Scegliere, dunque: non solo di risiedere in questa città, ma di volerla fare propria e renderla migliore con il proprio coinvolgimento e impegno. Questa è la posta in gioco.
La prima condizione è accettarne le origini, la storia, la composizione, la conformazione; bisogna riconciliarsi con essa, con la sua varietà di presenze e di provenienze. Riconciliarsi non vuole dire accettare ciò che non è andato o non va bene, e nemmeno rassegnarsi ai suoi aspetti deteriori; significa prendere atto che ci sono anche questi aspetti e chiedersi che cosa fare per rimuoverli e trasformarli, oltre che rafforzarne gli aspetti positivi. Per fare l’esempio più eclatante, quello delle misure repressive intraprese in questi anni dalle forze dell’ordine e dalla magistratura, non si può solo aspettare che queste facciano il loro lavoro perché le cose si mettano a posto, poiché la parte più importante tocca alla società civile, e consiste nella rimozione dal corpo sociale di ogni forma di indulgenza verso l’illegalità, verso la corruzione o anche solo verso le omissioni nel proprio lavoro e nell’adempimento del proprio dovere. La parte più importante nella ricostruzione di una comunità umana è compito della coscienza morale comune e dei valori condivisi da rafforzare e praticare. Ognuno è chiamato a farlo nella maniera che gli è più propria e con quanti sceglie come compagni di viaggio.

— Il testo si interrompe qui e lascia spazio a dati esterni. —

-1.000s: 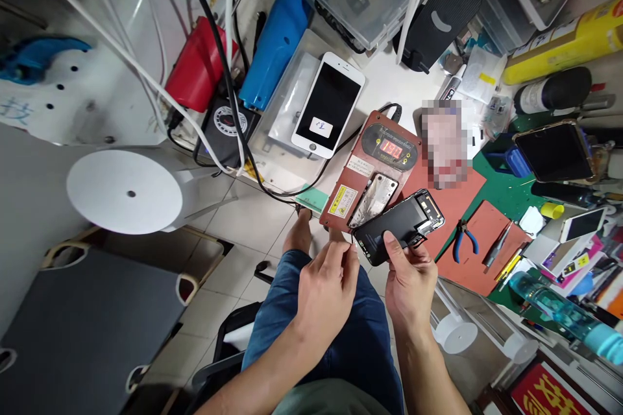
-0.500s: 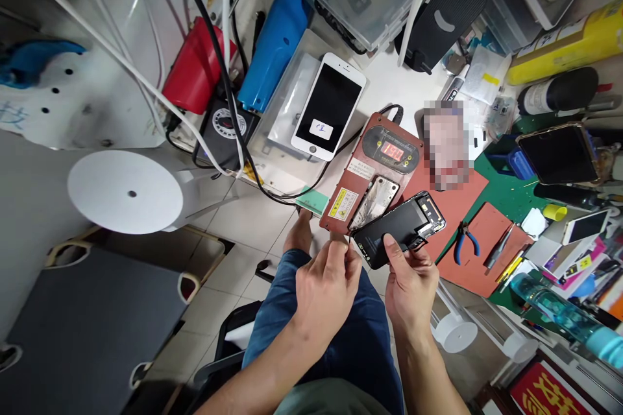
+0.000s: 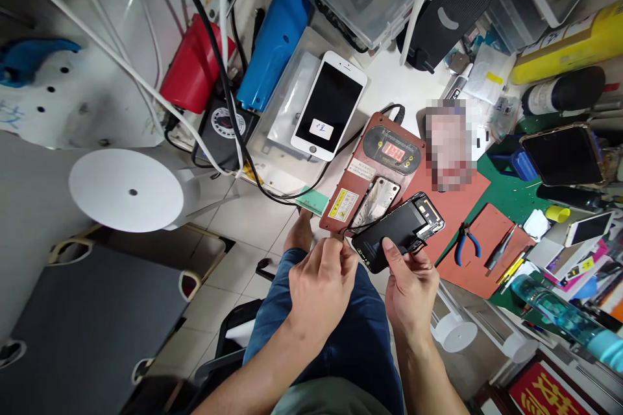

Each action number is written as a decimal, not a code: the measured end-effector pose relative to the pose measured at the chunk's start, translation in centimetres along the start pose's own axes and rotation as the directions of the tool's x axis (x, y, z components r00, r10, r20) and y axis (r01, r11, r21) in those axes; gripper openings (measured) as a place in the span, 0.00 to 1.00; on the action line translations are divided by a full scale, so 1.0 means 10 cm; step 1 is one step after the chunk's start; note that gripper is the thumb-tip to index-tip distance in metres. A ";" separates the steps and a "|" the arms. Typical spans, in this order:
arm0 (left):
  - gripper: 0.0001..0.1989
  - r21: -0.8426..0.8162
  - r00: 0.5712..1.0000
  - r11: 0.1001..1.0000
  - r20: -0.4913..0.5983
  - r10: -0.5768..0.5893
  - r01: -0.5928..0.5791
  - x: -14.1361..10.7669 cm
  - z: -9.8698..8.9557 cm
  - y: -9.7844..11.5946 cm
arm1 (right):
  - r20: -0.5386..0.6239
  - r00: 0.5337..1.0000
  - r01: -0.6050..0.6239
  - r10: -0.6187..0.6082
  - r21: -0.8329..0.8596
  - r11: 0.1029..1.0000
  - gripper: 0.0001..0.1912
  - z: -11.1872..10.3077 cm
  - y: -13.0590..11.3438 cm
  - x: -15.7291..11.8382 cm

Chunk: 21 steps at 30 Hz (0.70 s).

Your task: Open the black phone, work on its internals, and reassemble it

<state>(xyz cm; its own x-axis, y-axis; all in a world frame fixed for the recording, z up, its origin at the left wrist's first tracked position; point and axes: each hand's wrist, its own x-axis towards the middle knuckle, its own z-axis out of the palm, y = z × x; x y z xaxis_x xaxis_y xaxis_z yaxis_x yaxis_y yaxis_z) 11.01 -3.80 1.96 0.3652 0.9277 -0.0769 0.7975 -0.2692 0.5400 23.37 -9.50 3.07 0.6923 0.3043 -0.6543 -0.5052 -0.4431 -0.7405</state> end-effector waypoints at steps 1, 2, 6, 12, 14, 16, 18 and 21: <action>0.14 -0.007 1.000 1.000 -0.001 0.001 -0.001 0.00 0.00 0.00 | 0.004 1.000 -0.002 0.002 -0.001 1.000 0.19 0.00 0.00 0.00; 0.14 -0.014 1.000 1.000 -0.004 0.004 -0.004 0.00 0.00 0.00 | 0.004 1.000 -0.003 0.003 -0.003 1.000 0.18 0.00 0.00 0.00; 0.15 -0.043 1.000 0.999 -0.029 -0.005 0.004 0.00 0.02 0.01 | -0.023 1.000 -0.007 0.008 0.018 1.000 0.17 0.03 0.00 0.01; 0.15 -0.061 1.000 0.998 -0.015 -0.009 0.009 -0.03 -0.01 0.00 | -0.008 0.999 0.043 -0.043 0.012 0.999 0.20 0.10 -0.03 0.01; 0.15 -0.060 1.000 0.998 0.009 -0.018 0.018 -0.06 -0.02 -0.01 | -0.005 0.999 0.047 -0.047 0.004 0.999 0.19 0.10 -0.01 0.00; 0.15 -0.059 0.999 0.998 0.034 -0.033 0.035 -0.09 -0.04 -0.02 | -0.012 0.999 0.045 -0.045 -0.007 0.999 0.19 0.10 0.03 -0.01; 0.13 -0.058 0.998 0.997 0.049 -0.047 0.050 -0.12 -0.04 -0.04 | -0.018 0.999 0.048 -0.048 -0.026 0.999 0.20 0.09 0.06 -0.02; 0.10 -0.050 0.997 0.997 0.064 -0.053 0.056 -0.13 -0.05 -0.05 | -0.016 0.999 0.051 -0.052 -0.036 0.998 0.19 0.09 0.08 -0.04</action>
<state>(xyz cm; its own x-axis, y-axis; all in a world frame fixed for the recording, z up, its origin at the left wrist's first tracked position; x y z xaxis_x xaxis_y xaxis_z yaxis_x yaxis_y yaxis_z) 9.87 -4.74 2.17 0.3526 0.9223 -0.1583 0.7915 -0.2038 0.5762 22.24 -9.23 2.61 0.7256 0.3136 -0.6125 -0.4499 -0.4572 -0.7672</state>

Bisogna, ancora, che siano superati i confini, o peggio i conflitti, dei gruppi di interesse, ideale, culturale e materiale, per trovare un terreno comune tra tutti. Questo vale anche per noi credenti, che non vogliamo costruire una città a nostra immagine, ma contribuire a plasmare la città di tutti dando il nostro contributo e portando la peculiarità della tradizione cristiana e della fede cattolica con il suo patrimonio di dottrina sociale. In modo particolare dovremmo dare un segno della capacità di fare unità oltre le diversità. Senza cancellare le differenze e le peculiarità di ciascuno o dei singoli gruppi o comunità, ci sono dei momenti e degli obiettivi che chiedono la partecipazione e lo sforzo di tutti. In quel momento e su quel punto bisogna diventare capaci di superare le particolarità e ritrovarsi come un corpo unico. A questo in fondo ci invitano le letture che abbiamo ascoltato, specialmente quando ci dicono, come fa san Paolo, di stare attenti a come costruiamo il tempio di Dio, perché il suo fondamento è uno solo, Gesù Cristo. L’unità in Lui e attorno a Lui viene prima di ogni altra cosa.
Un ultimo punto, su cui riflettere e lavorare, è l’esigenza di individuare grandi obiettivi comuni, che rispondano alle attese e ai bisogni della popolazione e del territorio, e mobilitare attorno ad essi le forze e le aggregazioni. Accanto all’impegno per il lavoro quotidiano e per i servizi essenziali di una comunità, soltanto grandi obiettivi mobilitanti e unificanti potranno contribuire efficacemente a costruire a poco a poco l’identità di questa città, di cui individuare vocazione e potenzialità. Ma per far questo c’è bisogno di visione e di competenza. Aiutiamoci ad acquisirle e a coltivarle. Aiutiamoci tutti a sognare insieme e ad agire uniti.